(What the task asks):
Quote every line from the top of the listing down to and including the line that contains "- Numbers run".

(Information shown):
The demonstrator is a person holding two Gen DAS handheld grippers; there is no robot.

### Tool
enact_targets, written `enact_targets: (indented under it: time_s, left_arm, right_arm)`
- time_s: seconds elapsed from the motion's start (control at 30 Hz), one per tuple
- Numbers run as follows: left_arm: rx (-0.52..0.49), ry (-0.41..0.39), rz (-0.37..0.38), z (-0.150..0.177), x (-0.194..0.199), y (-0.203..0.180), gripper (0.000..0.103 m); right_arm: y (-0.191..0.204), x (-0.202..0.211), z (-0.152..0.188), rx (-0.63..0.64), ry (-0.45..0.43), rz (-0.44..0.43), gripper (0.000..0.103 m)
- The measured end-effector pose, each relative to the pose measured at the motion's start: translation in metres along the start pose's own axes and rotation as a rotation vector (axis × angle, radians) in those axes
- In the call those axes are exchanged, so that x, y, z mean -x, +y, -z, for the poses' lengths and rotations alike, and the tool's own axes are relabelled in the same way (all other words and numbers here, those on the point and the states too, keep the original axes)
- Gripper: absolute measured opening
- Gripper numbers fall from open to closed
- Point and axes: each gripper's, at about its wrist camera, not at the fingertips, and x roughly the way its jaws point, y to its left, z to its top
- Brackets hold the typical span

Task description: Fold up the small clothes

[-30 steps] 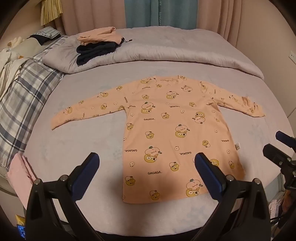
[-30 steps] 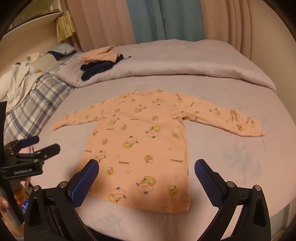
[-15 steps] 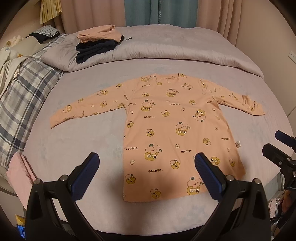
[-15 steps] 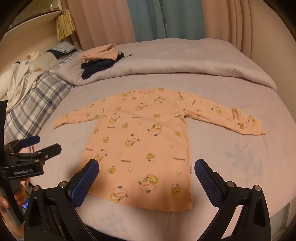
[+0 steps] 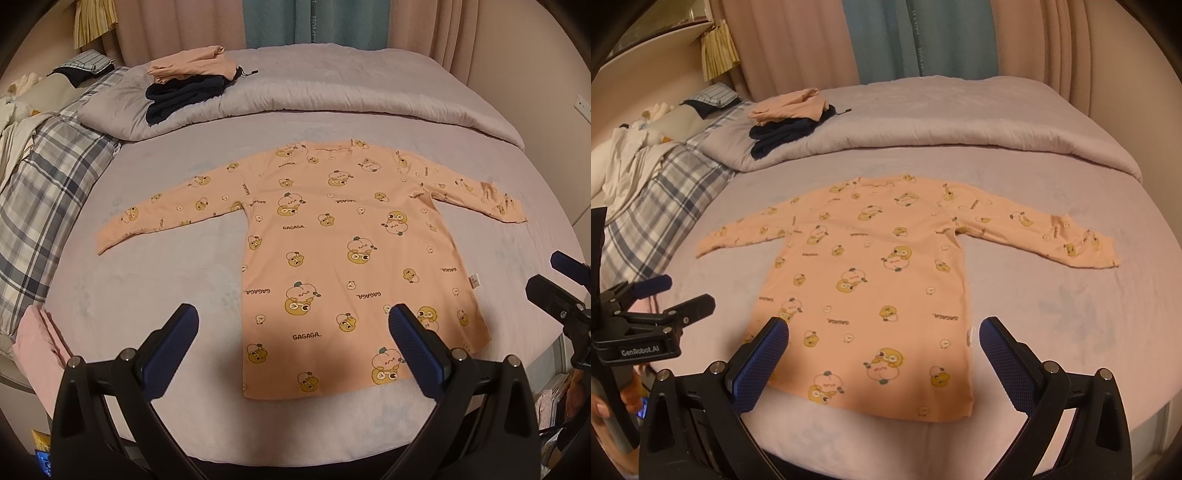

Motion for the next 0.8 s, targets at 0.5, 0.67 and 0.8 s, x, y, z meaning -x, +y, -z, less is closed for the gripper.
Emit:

(Expected answer):
The demonstrator is a person holding two Gen DAS handheld grippers; there is no robot.

### Tool
enact_targets, written `enact_targets: (indented under it: time_s, left_arm, right_arm)`
- time_s: seconds elapsed from the motion's start (control at 30 Hz), one per tuple
- Numbers run as follows: left_arm: rx (-0.52..0.49), ry (-0.41..0.39), rz (-0.37..0.38), z (-0.150..0.177), x (-0.194..0.199), y (-0.203..0.180), gripper (0.000..0.103 m); right_arm: y (-0.191..0.204), x (-0.202..0.211), z (-0.152..0.188), rx (-0.63..0.64), ry (-0.45..0.43), rz (-0.44..0.43), gripper (0.000..0.103 m)

Work on the exercise is complete.